Она отвела взгляд, избегая ясности его глаз:

— Неужели тебе все равно, что с нами будет?

— Совершенно все равно.

— Разве ты не человек? — В ее голосе прозвучала злость. — Разве ты не способен кого-то любить? Я взываю не к твоему рассудку, а к твоему сердцу! Ведь любовь — это не то, о чем спорят, что доказывают и чем торгуют! Любовь — это отдача себя! Это чувства! О Господи, Генри, неужели ты не можешь чувствовать не думая?

— Не приходилось.

Спустя мгновение снова зазвучал ее голос, тихий и монотонный:

— Мы не такие умные, как ты, и не такие сильные. Если мы грешили или ошибались, так это потому, что мы беспомощны. Ты нам нужен, ты — все, что у нас осталось, а мы теряем тебя, и нам страшно. Мы живем в ужасные времена, а впереди нас ждут еще худшие, все вокруг до смерти напуганы, ослеплены ужасом и не знают, что делать. Как нам справиться с этим, если ты нас покинешь? Мы маленькие, слабые люди, и нас снесет, как сплавной лес по реке, в том ужасе, который царит сейчас в мире. Возможно, в этом есть и доля нашей вины, возможно, и мы вызвали каким-то образом все это, по недомыслию, но что сделано — то сделано, и сейчас мы уже не можем ничего изменить. Если ты нас покинешь, мы погибнем. Если ты сдашься и исчезнешь, как те люди, которые…

Ее остановил даже не звук, а лишь движение его бровей, быстрое и короткое, полное сосредоточенного внимания. Затем они увидели его улыбку, улыбку, предвещавшую самый ужасный ответ.

— Так вот чего вы боитесь, — медленно произнес он.

— Ты не можешь нас бросить, — в откровенном ужасе визжала мать. — Не можешь бросить нас сейчас. Мог бы в прошлом году, но не сейчас! Не сегодня! Ты не смеешь дезертировать, потому что теперь они выместят зло на твоей семье! Они оставят нас без гроша, они отберут все, заставят нас голодать, они…

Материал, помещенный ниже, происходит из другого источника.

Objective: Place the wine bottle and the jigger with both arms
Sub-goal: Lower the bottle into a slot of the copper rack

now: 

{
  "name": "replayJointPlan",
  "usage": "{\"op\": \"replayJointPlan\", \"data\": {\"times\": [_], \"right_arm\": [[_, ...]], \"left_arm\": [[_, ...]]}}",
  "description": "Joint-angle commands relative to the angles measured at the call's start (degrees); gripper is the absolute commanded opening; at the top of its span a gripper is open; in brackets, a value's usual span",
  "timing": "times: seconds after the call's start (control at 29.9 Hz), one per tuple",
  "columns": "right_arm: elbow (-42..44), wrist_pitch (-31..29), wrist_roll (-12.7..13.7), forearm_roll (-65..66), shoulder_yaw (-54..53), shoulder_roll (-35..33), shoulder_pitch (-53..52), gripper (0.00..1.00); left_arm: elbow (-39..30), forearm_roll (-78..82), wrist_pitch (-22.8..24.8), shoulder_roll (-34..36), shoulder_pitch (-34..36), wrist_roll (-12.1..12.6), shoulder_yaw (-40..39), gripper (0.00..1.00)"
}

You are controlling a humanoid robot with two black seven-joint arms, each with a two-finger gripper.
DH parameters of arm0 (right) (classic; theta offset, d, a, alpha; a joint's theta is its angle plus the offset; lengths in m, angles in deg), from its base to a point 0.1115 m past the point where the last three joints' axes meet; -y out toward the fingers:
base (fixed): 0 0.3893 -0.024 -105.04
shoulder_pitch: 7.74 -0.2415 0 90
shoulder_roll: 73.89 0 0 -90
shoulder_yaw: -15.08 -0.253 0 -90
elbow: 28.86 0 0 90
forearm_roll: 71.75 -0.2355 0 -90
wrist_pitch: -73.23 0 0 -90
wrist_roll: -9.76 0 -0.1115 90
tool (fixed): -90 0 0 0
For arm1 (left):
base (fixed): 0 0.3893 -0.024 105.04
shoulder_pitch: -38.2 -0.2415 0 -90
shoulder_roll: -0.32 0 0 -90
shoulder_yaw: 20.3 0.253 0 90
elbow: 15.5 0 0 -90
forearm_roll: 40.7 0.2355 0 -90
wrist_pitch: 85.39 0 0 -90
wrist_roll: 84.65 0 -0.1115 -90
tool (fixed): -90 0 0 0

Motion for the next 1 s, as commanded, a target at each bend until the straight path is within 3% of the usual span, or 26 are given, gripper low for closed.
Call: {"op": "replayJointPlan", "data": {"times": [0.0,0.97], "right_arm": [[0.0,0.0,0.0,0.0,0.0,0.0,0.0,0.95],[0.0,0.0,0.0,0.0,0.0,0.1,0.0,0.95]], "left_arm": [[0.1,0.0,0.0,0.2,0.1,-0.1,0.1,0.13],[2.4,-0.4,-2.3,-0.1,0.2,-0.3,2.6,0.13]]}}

— Молчите! — вскричала Лилиан, которая лучше остальных понимала опасные признаки, появившиеся на лице Реардэна.

Улыбка все еще держалась на его губах; они знали, что он их больше не видит, но не могли понять, почему в его улыбке появилось страдание, почти тоска и почему он смотрел через комнату на проем самого дальнего окна гостиной.

Он видел, каким спокойным оставалось под градом его оскорблений это скульптурно вылепленное лицо, слышал голос, четко произносивший здесь, в этой гостиной: «Я хотел бы вас предостеречь от греха всепрощения». Ты, который это знал уже тогда, подумал он… но не закончил про себя эту фразу, лишь позволил своим губам скривиться в горькой улыбке, потому что знал, что будет его следующей мыслью: «Ты, который это знал уже тогда, прости меня».